А еще англичане и французы наконец-то скопировали “Святогоры” и принялись методично долбить фронтовую логистику бошей…
Так что телеграмме Макса цу Фюрстенберга, в которой он “выкинул белый флаг” и попросил мирные переговоры — я даже не удивился.
Эпилог
1915, Санкт-Петербург
5:30, крыша небочеса “Россия”
Каждый рассвет уникален. Мало что может сравниться по красоте с тем мгновением, когда первый солнечный луч появляется из-за горизонта, а затем весь город, улица за улицей, наполняется тёплым светом.
Вот белеют куполами Смольный институт, где уже не будет “штаба восстания”, и Смольный собор, от парадного входа которого идет прямая Шпалерная улица.
Вот она проходит мимо Таврического дворца, где уже не устанет караул и куда через несколько часов предстоит ехать и мне — работу в Думе никто не отменял.
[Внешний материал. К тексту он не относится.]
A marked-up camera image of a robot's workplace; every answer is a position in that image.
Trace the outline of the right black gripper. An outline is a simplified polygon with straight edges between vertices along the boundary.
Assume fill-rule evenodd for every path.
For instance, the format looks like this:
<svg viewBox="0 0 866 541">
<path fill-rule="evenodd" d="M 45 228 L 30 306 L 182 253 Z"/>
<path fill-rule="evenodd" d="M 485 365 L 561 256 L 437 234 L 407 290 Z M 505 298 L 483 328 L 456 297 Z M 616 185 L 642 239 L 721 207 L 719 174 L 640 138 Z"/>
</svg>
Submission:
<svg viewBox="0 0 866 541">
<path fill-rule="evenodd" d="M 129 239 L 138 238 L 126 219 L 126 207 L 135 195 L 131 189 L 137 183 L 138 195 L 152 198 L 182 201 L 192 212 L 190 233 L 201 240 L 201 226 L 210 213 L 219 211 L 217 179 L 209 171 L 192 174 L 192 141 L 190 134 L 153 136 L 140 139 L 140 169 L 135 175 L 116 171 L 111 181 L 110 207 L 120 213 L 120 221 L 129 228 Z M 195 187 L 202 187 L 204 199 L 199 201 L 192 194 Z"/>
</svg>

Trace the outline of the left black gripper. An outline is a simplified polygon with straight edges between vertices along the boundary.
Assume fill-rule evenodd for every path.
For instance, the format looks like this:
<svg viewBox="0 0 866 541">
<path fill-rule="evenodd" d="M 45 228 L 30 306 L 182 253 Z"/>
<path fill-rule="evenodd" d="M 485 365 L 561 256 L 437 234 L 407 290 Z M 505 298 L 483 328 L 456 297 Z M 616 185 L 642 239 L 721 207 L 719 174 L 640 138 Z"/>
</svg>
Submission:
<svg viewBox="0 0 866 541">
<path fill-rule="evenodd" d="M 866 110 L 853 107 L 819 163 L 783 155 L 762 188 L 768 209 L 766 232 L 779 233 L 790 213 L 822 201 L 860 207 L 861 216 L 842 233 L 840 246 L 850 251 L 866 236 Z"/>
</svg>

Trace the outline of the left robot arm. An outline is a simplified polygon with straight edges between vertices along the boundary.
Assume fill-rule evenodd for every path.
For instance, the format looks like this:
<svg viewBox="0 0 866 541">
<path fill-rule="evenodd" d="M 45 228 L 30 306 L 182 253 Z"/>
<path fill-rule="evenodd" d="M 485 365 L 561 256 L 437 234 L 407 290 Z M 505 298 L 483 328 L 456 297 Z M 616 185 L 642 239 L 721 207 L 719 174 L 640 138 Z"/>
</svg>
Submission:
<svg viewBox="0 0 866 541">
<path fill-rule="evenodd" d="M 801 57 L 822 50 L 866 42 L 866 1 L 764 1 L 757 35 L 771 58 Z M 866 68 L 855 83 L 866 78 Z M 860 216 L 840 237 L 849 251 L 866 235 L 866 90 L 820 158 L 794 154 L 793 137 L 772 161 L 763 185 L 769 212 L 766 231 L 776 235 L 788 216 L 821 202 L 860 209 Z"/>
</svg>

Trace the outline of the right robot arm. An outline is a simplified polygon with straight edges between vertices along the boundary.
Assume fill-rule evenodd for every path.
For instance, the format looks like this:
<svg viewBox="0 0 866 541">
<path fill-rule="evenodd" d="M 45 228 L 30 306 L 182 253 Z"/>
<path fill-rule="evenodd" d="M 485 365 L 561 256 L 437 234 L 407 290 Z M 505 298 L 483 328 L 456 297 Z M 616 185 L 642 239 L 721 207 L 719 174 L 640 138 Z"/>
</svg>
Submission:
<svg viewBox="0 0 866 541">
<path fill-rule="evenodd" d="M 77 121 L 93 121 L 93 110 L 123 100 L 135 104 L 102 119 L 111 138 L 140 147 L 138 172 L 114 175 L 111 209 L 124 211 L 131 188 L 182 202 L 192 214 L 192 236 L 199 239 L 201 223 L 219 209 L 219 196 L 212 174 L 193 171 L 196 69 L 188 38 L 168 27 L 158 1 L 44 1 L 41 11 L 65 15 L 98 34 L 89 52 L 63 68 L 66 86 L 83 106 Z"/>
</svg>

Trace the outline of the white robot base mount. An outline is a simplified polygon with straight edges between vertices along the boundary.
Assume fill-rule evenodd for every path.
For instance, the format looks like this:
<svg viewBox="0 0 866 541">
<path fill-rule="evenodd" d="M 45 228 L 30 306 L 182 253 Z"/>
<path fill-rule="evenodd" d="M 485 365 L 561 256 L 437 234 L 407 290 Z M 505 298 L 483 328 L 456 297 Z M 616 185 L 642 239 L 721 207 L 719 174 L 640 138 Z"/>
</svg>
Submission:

Справа, за изгибом Невы дымят паровозы на путях Финлядского вокзала, перед которым не будет выступать с броневика статский советник Ульянов, товарищ председателя Военно-промышленного комитета. Еще правее встают трубы заводов Выборгской стороны, где уже кипит работа и через несколько часов откроются школы .
А Шпалерная, прямая, как стрела, идет дальше, мимо зданий Кавалергардского полка, первым из гвардейских вернувшегося в Питер. Да, заслужили и вернулись, правда, немалой ценой — почти полностью выбиты те аристократы-кавалергарды, кто служил в самом блестящем полку гвардии до войны. Жили они, может, и негодно, но умирали на фронте честно, согласно долгу и присяге, в тылах не прятались.